Little is known about Homer. He is believed to be a blind poet, lived in Greece in the eighth century BC and wrote two of the most important epics in the history of civilization. He may have been a walking minstrel or a storyteller at the court of one of the Greek city-states. Some even believe that he is an imaginary character, created just to justify the works attributed to him.

At the same time as Homer is supposed to have lived, two epic poems appeared in Greek literature: the Iliad and the Odyssey. Against the backdrop of the Trojan War, they are so impressive that they have endured for centuries as literary masterpieces. The Iliad tells the story of Achilles and his quarrel with his commander Agamemnon about Briseida, a Trojan slave. Achilles refuses to fight the Trojans, but when his friend Patroclus is killed by Hector, a Trojan general, Achilles decides to enter the battle to avenge him.

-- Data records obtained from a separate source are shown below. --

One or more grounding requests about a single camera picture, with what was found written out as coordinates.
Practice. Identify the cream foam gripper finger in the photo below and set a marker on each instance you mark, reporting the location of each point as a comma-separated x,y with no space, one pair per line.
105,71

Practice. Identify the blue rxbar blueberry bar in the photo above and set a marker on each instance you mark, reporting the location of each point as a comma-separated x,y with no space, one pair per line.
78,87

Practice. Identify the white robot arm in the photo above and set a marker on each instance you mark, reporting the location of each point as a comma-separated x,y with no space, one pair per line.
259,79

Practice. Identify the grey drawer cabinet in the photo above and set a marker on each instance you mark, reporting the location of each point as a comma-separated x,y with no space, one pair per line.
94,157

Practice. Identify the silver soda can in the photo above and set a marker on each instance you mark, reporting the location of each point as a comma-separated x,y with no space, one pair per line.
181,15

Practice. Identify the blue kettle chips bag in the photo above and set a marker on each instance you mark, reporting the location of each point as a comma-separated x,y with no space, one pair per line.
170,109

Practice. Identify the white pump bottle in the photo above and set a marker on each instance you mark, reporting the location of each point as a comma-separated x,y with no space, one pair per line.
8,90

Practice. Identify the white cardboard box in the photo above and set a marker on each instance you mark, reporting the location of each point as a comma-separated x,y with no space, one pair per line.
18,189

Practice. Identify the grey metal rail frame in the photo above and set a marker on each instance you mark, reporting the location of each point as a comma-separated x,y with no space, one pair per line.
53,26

And the Odyssey chronicles the ten years Ulysses had to face monsters and giants on land and sea before returning to Ithaca. There he is forced to defeat several men who tried to court his wife Penelope, who had already convinced herself that her husband had died. In the end, Ulysses recovers his throne in Ithaca and joins Penelope again.

Other works have been attributed to Homer, but his true legacy lies in the numerous works that were inspired by the Iliad and the Odyssey, the characters and mythology he created.